*What is required*. Beneath this instruction is a block of data; output from it exactly the lines that run from the one containing "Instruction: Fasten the" through the one containing "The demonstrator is", inclusive.

*Available data*.
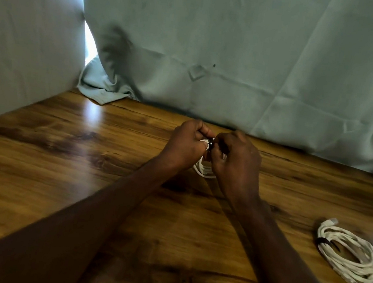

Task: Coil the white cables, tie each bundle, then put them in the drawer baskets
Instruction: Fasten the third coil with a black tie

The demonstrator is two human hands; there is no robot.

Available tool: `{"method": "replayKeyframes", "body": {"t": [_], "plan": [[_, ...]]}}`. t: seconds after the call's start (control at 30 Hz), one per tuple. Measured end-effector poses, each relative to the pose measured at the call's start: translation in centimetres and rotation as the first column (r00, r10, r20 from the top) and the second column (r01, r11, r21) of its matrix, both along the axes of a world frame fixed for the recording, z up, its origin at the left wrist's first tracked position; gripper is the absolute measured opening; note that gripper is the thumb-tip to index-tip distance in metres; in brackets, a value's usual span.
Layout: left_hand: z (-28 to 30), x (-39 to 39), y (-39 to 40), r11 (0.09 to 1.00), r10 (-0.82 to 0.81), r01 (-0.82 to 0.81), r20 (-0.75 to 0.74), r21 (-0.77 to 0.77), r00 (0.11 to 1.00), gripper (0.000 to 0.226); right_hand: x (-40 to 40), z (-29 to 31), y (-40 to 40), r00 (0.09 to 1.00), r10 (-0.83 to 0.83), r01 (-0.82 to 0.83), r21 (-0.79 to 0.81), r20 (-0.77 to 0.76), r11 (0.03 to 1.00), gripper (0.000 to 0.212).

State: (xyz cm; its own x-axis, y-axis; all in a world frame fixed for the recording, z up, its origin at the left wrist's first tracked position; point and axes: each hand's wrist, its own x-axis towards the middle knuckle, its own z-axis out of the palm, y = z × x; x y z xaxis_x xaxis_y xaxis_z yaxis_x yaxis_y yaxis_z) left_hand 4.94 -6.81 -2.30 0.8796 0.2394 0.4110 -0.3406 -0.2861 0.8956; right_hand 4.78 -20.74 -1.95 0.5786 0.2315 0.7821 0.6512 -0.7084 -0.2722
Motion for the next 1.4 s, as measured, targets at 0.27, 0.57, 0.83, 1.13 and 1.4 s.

*Response*.
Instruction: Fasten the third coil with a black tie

The demonstrator is two human hands; there is no robot.

This answer is complete as it stands.